Based at SNOLAB, SNO+ is one of five TRIUMF-SNOLAB collaborations involving some of the world’s most advanced experiments in neutrino science (nEXO, HALO), and the search for dark matter (DEAP-3600, SuperCDMS). SNOLAB is the deepest underground laboratory in North America, based two-kilometers underground near Sudbury, Ontario, in order to shield experiments from cosmic ray background.
Since Wolfgang Pauli’s prediction of the existence of the neutrino in 1930, the experimental study of these fundamental particles has remained elusive. This reflects the neutrino’s nature. After photons, neutrinos are the most abundant particles in the cosmos, but they are enormously difficult to detect because they very rarely interact with other matter. Trillions of neutrinos pass through your body every second.
The 2015 Nobel Prize in physics was co-awarded to SNOLAB’s predecessor, the Sudbury Neutrino Observatory (SNO) collaboration, for the co-discovery that neutrinos oscillate between different forms on their journey from Sun to Earth.
Yet, much about neutrinos remains unknown, and physicists think that understanding neutrino nature is a window into beyond-Standard Model physics. The Standard Model assumes that, like photons, neutrinos are massless, but the discovery of neutrino oscillation, and other experimental detections implies that neutrinos have a distinct mass.
The SNO+ experiment is tackling the neutrino challenge using an indirect way of determining neutrino’s deeper nature: searching for the putative and extremely rare neutrinoless double beta decay. The SNO+ experiment is repurposing the original SNO detector, using the radioactive isotope tellurium-130 (130Te) as a source of double beta decays.
The observation of neutrinoless double beta decay would be a major discovery of new physics, confirming that the neutrino is its own anti-particle and providing an indirect absolute measurement of neutrino mass.
SNO+ is an international collaboration involving researchers from more than two dozen institutions in six countries, including Canadian participation from the University of Alberta, Laurentian University, Queen’s University, SNOLAB and TRIUMF.
02 How it Works
SNO+ is repurposing the core experimental equipment from SNO, to which TRIUMF also supplied key components. SNO+ involves two key components: a double beta decay source; and a specialized scintillator material and related light detectors.

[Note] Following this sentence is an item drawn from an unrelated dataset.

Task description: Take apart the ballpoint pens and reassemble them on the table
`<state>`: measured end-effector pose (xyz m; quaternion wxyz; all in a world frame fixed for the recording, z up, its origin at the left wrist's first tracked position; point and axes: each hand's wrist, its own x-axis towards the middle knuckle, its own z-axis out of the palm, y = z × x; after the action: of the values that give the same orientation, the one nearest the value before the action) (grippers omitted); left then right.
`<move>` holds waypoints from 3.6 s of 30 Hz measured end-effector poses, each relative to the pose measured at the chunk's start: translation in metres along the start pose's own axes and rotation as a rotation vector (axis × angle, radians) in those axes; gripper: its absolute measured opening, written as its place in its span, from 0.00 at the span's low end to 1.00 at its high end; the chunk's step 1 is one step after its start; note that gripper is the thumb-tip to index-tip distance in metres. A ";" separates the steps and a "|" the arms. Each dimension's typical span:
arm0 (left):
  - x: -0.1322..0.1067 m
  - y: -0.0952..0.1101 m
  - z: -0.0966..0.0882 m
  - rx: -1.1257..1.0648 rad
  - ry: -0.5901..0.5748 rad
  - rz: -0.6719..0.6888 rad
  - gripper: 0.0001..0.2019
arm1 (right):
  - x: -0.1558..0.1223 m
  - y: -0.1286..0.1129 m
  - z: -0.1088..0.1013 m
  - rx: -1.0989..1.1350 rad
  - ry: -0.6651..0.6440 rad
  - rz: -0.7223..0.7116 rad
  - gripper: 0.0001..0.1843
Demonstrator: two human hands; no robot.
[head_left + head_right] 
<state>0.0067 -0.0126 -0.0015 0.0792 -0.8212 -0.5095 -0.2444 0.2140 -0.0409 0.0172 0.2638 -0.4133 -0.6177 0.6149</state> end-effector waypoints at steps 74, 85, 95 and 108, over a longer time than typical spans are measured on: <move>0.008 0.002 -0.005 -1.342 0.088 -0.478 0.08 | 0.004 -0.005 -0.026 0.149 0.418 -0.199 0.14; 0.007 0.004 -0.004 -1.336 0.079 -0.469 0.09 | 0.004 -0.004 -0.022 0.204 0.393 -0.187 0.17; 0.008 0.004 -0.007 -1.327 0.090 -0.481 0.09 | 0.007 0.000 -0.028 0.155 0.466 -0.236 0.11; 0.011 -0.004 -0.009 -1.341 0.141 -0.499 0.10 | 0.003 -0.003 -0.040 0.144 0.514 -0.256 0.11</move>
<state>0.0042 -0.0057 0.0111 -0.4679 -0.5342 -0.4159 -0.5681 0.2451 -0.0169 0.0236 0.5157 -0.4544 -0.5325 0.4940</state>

Neutrino-less double beta decay
SNO+ will use radioactive 130Te as a source of double beta decay. In normal double beta decay two neutrons in a nucleus each decay to a proton by each emitting a beta particle (a high-energy electron) and an anti-neutrino. Thus, each nucleus emits two beta particles and two neutrinos. However, some theories predict that very rarely a nucleus will decay through neutrinoless double beta decay.
Since the half-life of 130Te beta decay is more than a billion times the age of the universe and the predicted rate of putative neutrinoless double beta decay is also very rare, the SNO+ experiment will use a large amount of tellurium, approximately 2.3 tons, in search of neutrinoless double beta decay.

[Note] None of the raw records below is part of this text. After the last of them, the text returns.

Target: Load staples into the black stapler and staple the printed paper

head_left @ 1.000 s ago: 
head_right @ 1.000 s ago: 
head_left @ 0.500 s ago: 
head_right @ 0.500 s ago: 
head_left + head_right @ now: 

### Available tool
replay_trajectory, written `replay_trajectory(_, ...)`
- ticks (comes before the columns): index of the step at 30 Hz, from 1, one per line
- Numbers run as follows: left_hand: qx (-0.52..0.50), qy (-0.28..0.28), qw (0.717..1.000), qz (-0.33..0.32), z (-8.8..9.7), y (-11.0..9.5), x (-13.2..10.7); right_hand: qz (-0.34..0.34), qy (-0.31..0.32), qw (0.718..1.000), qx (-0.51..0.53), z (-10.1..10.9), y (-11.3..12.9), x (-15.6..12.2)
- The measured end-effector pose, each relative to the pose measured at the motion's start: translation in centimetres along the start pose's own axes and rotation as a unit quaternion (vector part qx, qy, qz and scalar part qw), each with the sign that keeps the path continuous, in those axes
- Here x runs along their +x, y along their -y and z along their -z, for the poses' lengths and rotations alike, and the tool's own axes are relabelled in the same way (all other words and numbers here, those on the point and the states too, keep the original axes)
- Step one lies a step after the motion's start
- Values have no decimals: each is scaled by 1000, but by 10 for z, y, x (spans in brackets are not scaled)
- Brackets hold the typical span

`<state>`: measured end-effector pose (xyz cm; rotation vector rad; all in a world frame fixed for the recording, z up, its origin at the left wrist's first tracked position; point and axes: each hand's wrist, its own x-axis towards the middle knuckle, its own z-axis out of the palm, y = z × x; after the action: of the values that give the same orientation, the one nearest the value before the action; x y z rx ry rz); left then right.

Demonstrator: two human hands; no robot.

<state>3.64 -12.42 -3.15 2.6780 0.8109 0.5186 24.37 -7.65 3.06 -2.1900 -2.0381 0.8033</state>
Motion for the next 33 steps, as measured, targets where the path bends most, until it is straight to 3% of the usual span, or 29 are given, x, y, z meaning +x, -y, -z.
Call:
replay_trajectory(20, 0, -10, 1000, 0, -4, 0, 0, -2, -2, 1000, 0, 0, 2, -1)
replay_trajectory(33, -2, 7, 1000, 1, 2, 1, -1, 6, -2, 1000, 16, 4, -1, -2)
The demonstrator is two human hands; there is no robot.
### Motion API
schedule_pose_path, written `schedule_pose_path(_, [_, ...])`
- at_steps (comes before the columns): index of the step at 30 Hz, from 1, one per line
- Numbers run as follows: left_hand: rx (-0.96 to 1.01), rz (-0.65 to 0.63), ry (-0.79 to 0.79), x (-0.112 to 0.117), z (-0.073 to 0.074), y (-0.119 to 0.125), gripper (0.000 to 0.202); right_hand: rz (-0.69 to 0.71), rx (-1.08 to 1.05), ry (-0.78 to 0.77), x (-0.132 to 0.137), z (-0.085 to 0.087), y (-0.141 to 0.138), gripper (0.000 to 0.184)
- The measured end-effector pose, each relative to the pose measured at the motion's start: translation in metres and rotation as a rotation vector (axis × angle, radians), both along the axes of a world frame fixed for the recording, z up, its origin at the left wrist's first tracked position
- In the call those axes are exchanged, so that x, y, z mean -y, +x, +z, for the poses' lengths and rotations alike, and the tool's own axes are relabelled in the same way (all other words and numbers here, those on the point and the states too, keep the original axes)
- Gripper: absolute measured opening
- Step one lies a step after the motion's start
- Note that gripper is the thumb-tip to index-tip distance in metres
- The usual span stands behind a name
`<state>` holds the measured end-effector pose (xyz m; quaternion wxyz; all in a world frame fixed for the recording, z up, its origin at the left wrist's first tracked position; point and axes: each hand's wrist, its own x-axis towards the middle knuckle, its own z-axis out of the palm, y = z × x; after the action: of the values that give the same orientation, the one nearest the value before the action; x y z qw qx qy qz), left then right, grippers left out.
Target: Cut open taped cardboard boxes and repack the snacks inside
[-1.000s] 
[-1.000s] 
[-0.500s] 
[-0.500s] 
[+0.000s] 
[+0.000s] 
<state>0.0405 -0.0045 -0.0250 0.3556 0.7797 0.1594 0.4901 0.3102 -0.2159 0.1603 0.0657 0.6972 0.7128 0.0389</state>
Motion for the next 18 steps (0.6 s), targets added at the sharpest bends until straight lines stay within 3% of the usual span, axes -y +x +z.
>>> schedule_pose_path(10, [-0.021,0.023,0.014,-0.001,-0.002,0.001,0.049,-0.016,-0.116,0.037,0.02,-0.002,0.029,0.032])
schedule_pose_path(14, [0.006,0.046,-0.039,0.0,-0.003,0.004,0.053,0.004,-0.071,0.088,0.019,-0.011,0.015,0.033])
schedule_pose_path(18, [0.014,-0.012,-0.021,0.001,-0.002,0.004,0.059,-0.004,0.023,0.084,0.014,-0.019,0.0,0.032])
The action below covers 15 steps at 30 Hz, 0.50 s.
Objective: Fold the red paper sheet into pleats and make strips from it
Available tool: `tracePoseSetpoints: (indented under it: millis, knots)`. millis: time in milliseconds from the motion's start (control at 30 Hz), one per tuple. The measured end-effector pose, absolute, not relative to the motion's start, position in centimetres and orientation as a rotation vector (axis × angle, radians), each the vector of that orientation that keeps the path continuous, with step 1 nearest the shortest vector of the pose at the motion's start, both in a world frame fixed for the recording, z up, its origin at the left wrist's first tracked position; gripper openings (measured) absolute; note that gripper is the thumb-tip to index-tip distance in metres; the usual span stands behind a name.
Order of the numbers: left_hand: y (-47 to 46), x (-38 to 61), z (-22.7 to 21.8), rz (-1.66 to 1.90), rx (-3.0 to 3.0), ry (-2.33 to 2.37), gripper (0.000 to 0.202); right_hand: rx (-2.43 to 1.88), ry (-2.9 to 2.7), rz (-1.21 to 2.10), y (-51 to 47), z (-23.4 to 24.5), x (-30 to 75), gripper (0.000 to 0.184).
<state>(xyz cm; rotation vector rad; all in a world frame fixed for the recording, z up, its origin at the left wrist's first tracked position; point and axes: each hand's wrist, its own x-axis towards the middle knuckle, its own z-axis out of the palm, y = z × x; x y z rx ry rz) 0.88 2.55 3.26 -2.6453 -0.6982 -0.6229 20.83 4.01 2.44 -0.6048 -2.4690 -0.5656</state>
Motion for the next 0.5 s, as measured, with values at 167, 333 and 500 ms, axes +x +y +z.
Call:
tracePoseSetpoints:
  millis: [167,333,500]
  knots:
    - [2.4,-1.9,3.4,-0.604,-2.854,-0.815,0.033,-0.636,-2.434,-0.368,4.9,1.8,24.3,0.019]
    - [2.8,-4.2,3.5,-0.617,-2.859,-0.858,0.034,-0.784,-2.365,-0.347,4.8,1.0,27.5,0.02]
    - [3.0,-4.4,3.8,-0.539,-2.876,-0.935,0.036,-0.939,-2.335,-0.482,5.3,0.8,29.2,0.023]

The detection of such a decay would provide an important indirect window on neutrinos. One of the key questions in neutrino physics is whether neutrinos are Marjorana or Dirac particles. For Dirac particles, including protons and electrons, there are distinct anti-particles, in these cases antiprotons and positrons. However, Marjorana particles, including photons, are their own antiparticle.
If neutrinoless double beta decay is observed, it would prove that neutrinos are Majorana particles, which would help explain their low mass, and would provide a measurement of it—the rate of neutrinoless double beta decay is theoretically related to the square of the neutrino mass.
Scintillator and Detectors
The heart of SNO+ is a huge, suspended 12-meter diameter acrylic sphere filled with a mix of approximately 800-tonnes of liquid scintillator into which is dissolved the heavy metal 130Te. The sphere is monitored by about 10,000 photomultiplier tubes (PMT), very sensitive light detectors. The acrylic sphere, detectors and detector support structure is being repurposed from the SNO experiment.
SNO+ will detect neutrinos through their interaction with electrons and nuclei in the detector to produce charged particles which, in turn, create light as they pass through the scintillator, an organic liquid that emits light when charged particles pass through it. This light is detected by the PMT array, a process very similar to the way SNO detected neutrinos.
03 TRIUMF and SNO+
TRIUMF’s Design Office and Machine Shop managed the design and construction of two key SNO components: the universal interface and rope equalizers for the detector. TRIUMF also provided testing for all of SNO’s electronics, designed and built at the University of Pennsylvania. For SNO+, upgrades for both the universal interface and the apparatus used to move calibration sources around in the detector were carried out at TRIUMF.